Exact reproduction is required for the lines below starting at the line with "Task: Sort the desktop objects" and ending at the line with "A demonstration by", both included. No other lines, and no pictures.
● ● ● ●
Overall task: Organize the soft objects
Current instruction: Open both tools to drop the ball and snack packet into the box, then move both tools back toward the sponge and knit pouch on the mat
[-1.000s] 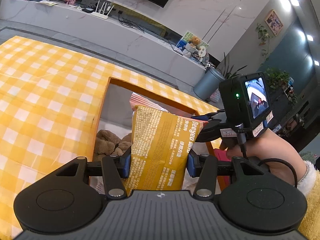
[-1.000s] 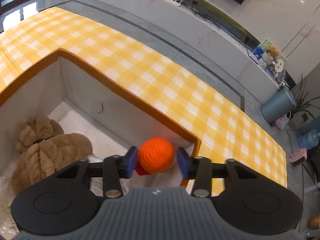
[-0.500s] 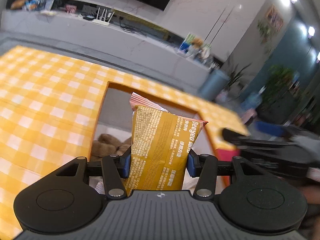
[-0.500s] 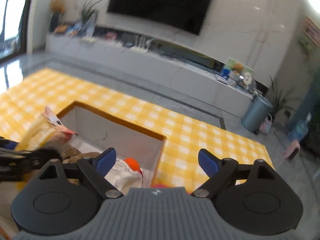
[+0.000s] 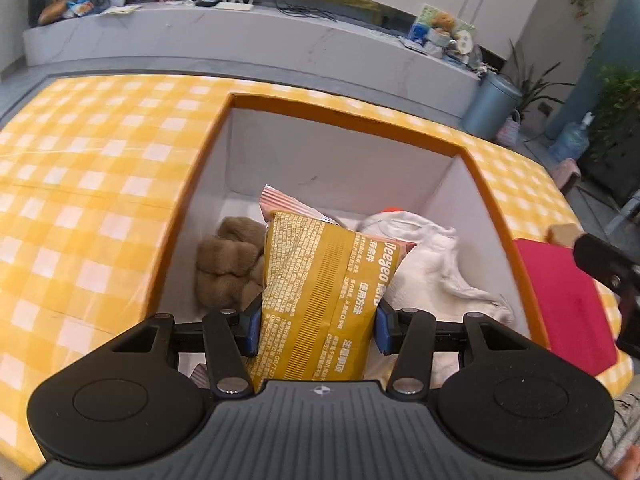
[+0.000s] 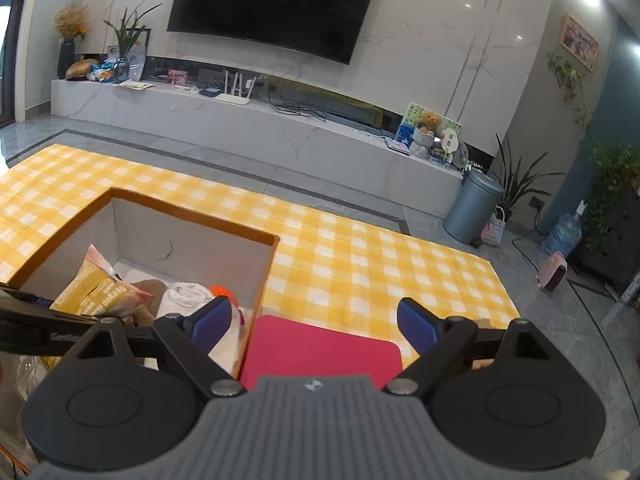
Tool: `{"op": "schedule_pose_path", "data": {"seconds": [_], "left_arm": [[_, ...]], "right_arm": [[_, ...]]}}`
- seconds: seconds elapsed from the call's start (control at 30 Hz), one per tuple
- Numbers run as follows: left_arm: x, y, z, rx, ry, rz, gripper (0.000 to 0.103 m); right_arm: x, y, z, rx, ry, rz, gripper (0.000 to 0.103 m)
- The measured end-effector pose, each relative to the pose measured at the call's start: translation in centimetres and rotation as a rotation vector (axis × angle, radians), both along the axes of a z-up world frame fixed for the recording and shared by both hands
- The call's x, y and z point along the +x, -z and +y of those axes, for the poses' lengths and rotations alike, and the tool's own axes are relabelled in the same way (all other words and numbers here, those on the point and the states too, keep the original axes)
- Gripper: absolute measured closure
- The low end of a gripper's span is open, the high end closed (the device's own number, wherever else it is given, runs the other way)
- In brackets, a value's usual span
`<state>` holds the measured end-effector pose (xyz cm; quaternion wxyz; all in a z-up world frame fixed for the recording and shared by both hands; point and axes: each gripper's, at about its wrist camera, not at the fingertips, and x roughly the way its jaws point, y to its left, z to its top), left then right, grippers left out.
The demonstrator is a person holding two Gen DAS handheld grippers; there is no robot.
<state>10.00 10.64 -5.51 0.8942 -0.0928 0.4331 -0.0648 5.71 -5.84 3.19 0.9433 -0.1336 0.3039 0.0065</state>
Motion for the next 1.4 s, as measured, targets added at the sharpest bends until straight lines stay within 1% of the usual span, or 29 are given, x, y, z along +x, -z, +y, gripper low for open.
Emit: {"op": "schedule_pose_path", "data": {"seconds": [0.07, 0.13, 0.17, 0.23, 0.27, 0.3, 0.37, 0.47, 0.53, 0.6, 0.67, 0.7, 0.73, 0.77, 0.83, 0.9, 0.97, 1.03, 1.13, 1.3, 1.4], "left_arm": [[0.1, 0.1, 0.0, 0.008, -0.011, 0.004, 0.045], [0.5, 0.4, -0.8, 0.078, -0.015, 0.042, 0.045], [0.7, 0.6, -1.2, 0.099, -0.023, 0.074, 0.044], [1.1, 1.0, -1.3, 0.094, -0.052, 0.125, 0.043], [1.0, 0.9, -1.2, 0.087, -0.048, 0.129, 0.042], [0.9, 0.8, -1.0, 0.075, -0.041, 0.122, 0.039], [0.6, 0.6, -0.6, 0.045, -0.023, 0.099, 0.036], [0.1, 0.4, -0.3, 0.031, -0.005, 0.063, 0.031], [-0.2, 0.2, -0.5, 0.015, 0.013, 0.035, 0.020], [-0.1, -0.1, -1.0, 0.018, 0.041, 0.037, 0.014], [-0.2, -0.6, -1.3, 0.022, 0.046, 0.039, 0.012], [-0.6, -1.0, -1.4, 0.029, 0.052, 0.015, 0.010], [-1.1, -1.5, -1.7, 0.049, 0.062, -0.019, 0.003], [-1.3, -1.8, -1.9, 0.081, 0.067, -0.049, 0.000], [-1.9, -2.5, -2.1, 0.135, 0.051, -0.099, 0.000], [-2.2, -3.0, -1.9, 0.152, 0.030, -0.129, 0.000], [-2.0, -3.2, -1.4, 0.132, 0.006, -0.129, 0.000], [-1.8, -3.2, -0.6, 0.084, -0.021, -0.125, 0.000], [-1.5, -3.4, 0.2, 0.022, -0.020, -0.118, 0.000], [-2.2, -4.2, 0.1, 0.011, -0.023, -0.150, 0.000], [-2.4, -4.7, -0.2, 0.022, -0.003, -0.135, 0.000]], "right_arm": [[-0.1, 0.1, 0.2, -0.011, -0.008, 0.002, 0.015], [-0.1, 0.2, 0.2, -0.016, -0.010, 0.006, 0.015], [0.0, 0.2, 0.3, -0.020, -0.008, 0.007, 0.015], [-0.1, 0.2, 0.5, -0.035, -0.009, 0.008, 0.015], [-0.2, 0.1, 0.6, -0.044, -0.014, 0.006, 0.015], [-0.3, 0.0, 0.8, -0.047, -0.024, 0.002, 0.015], [-0.6, -0.4, 0.7, -0.041, -0.044, -0.003, 0.015], [-0.9, -1.0, 0.4, -0.034, -0.033, -0.020, 0.015], [-1.3, -1.2, 0.3, -0.035, -0.016, -0.043, 0.014], [-1.6, -1.4, 0.1, -0.038, 0.006, -0.059, 0.013], [-1.8, -1.6, -0.2, -0.028, 0.023, -0.068, 0.012], [-1.9, -1.7, -0.3, -0.020, 0.030, -0.072, 0.012], [-1.9, -1.8, -0.4, -0.013, 0.037, -0.074, 0.011], [-2.0, -1.8, -0.6, -0.007, 0.040, -0.076, 0.010], [-2.2, -1.9, -0.6, -0.002, 0.039, -0.084, 0.010], [-2.4, -1.9, -0.6, 0.002, 0.031, -0.088, 0.009], [-2.3, -1.8, -0.6, 0.005, 0.021, -0.086, 0.009], [-2.3, -1.5, -0.5, 0.003, 0.011, -0.080, 0.009], [-2.2, -1.0, -0.3, -0.002, -0.010, -0.069, 0.009], [-2.2, -0.4, -0.3, 0.005, -0.054, -0.044, 0.009], [-2.4, -0.2, -0.4, 0.010, -0.081, -0.040, 0.009]]}}
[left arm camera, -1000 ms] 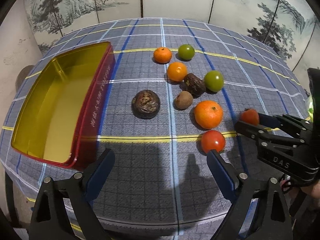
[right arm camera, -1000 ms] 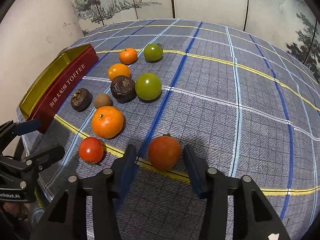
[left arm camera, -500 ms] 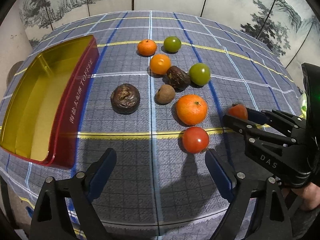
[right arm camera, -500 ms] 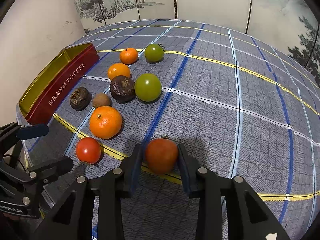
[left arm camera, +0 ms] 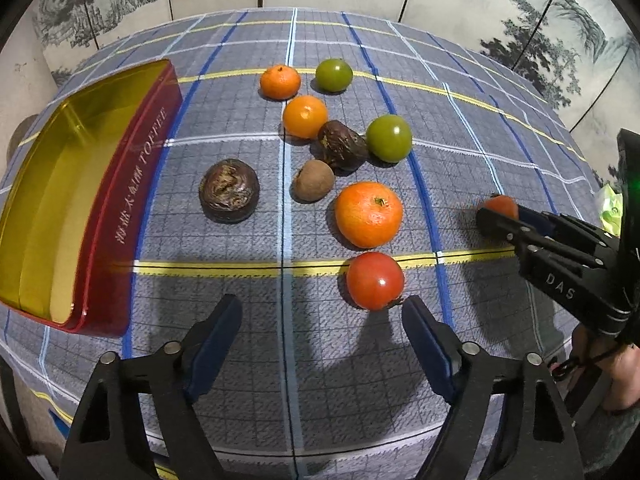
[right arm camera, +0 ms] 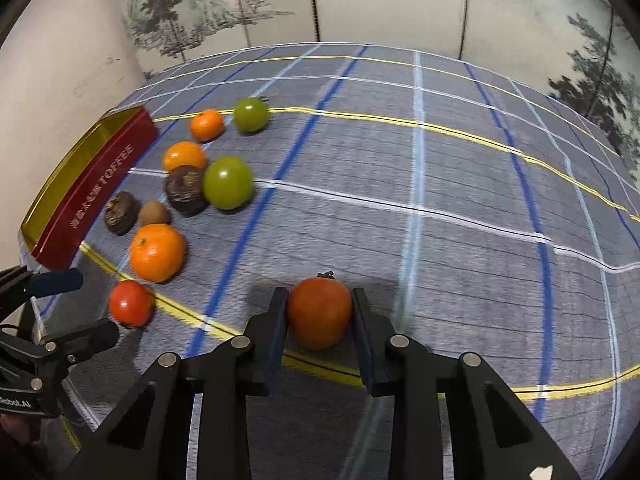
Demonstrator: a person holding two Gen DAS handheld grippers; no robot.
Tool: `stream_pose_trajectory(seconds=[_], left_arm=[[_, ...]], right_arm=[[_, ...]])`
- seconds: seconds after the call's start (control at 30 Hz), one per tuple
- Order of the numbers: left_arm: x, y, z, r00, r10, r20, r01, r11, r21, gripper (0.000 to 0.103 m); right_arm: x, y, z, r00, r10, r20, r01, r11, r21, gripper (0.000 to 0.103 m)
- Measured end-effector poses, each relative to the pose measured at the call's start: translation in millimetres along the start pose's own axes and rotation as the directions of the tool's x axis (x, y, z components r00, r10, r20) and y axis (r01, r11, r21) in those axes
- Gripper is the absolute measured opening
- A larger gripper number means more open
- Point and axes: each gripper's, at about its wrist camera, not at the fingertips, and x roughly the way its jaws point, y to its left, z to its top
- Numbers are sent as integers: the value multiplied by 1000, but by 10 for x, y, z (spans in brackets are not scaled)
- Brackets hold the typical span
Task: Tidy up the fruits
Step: 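Close the left gripper on the second red tomato and lift it, then carry the red tomato with the left gripper over the gold tin and lower it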
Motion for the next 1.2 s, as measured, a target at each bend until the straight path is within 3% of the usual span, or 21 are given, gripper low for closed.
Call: stream_pose_trajectory(seconds=[0.27, 0.63, 1.2], left_arm=[[71, -83, 120, 998, -50, -33, 49, 998, -30, 64], [145, -134, 191, 995, -84, -57, 82, 996, -36, 35], [5, -2, 170, 997, -81, -18, 80, 996, -35, 32]], right_arm=[[-15, -116, -18, 1000, 1, 10, -1, 1000, 31, 28], [-27, -130, -37, 1000, 13, 15, -14, 999, 40, 29], [-30, -118, -45, 1000, 6, 11, -6, 999, 36, 29]])
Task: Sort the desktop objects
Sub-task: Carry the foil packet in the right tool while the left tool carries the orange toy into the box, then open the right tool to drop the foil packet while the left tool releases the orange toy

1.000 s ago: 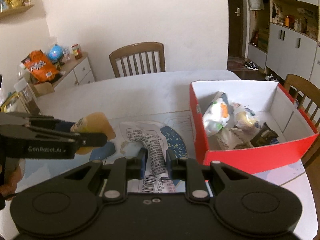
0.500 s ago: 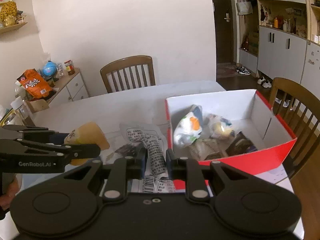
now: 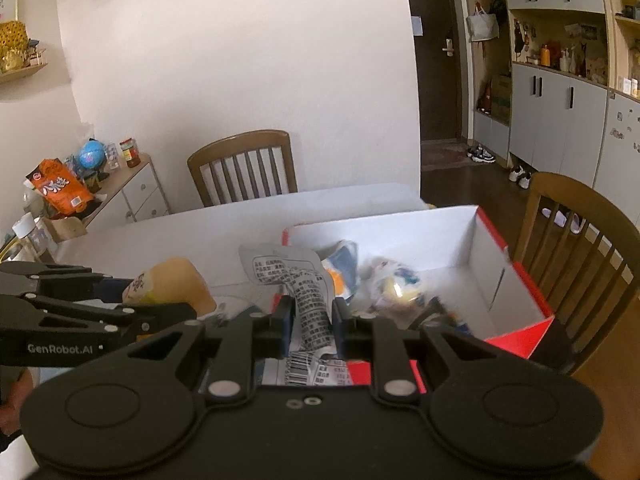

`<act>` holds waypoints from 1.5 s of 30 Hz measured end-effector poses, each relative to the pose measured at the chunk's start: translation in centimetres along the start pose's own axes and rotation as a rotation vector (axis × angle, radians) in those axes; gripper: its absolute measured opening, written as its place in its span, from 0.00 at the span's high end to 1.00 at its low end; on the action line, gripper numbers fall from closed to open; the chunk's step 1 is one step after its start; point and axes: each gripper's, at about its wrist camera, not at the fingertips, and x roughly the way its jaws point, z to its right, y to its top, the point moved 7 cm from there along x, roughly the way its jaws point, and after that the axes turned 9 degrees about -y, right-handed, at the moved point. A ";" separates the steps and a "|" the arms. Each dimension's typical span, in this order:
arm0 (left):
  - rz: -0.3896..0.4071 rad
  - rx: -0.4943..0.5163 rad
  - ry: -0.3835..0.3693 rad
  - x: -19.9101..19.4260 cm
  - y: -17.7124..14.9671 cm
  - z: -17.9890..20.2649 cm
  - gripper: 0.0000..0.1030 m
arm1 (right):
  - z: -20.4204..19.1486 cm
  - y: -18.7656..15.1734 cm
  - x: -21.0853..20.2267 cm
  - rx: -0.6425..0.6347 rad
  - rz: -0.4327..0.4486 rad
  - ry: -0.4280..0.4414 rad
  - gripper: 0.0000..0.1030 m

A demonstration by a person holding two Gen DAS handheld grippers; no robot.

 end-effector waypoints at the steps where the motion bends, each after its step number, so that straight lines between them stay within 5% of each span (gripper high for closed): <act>1: 0.000 0.002 -0.001 0.3 0.2 0.2 0.53 | 0.5 0.2 0.1 0.000 0.003 0.002 0.81; 25: -0.081 0.041 0.002 8.5 3.2 5.2 0.53 | 9.5 1.9 3.5 0.012 0.001 0.012 0.81; 45: -0.224 0.057 0.005 17.2 3.8 4.1 0.53 | 12.8 1.5 10.6 0.005 -0.110 -0.003 0.81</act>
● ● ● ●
__Answer to the exercise__.
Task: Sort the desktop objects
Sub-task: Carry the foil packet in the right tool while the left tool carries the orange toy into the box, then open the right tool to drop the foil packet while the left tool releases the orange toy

1.000 s ago: 
0.500 s ago: 
now: 

`<act>` holds waypoints from 1.5 s of 30 Hz measured end-effector poses, each relative to the pose measured at the chunk's start: translation in centimetres along the start pose's own axes and rotation as a rotation vector (axis × angle, radians) in those axes; gripper: its absolute measured opening, written as its place in its span, from 0.00 at the span's high end to 1.00 at its low end; on the action line, gripper numbers fall from closed to open; the chunk's step 1 is one step after its start; point and axes: each gripper's, at about its wrist camera, not at the fingertips, and x roughly the way its jaws point, z to its right, y to its top, the point moved 7 cm from there along x, roughly the way its jaws point, and after that the axes turned 9 degrees about -y, right-handed, at the moved point. A ";" separates the steps and a "|" the arms. Each dimension's typical span, in this order:
arm0 (left):
  - rz: -0.3896..0.4071 rad
  - rx: -0.4943..0.5163 rad
  - ry: -0.3835..0.3693 rad
  - x: -19.9101..19.4260 cm
  - y: -17.7124..14.9671 cm
  - z: -17.9890..20.2649 cm
  - gripper: 0.0000..0.1030 m
arm1 (right):
  - z: -20.4204..19.1486 cm
  - y: -18.7656..15.1734 cm
  - x: -21.0853..20.2267 cm
  - rx: -0.6425..0.6347 rad
  - rz: -0.4327..0.4486 rad
  - ry: -0.4280..0.4414 rad
  - gripper: 0.0000..0.1030 m

A demonstration by a person holding two Gen DAS handheld grippers; no robot.

This exercise is now finished, and nothing remains to add.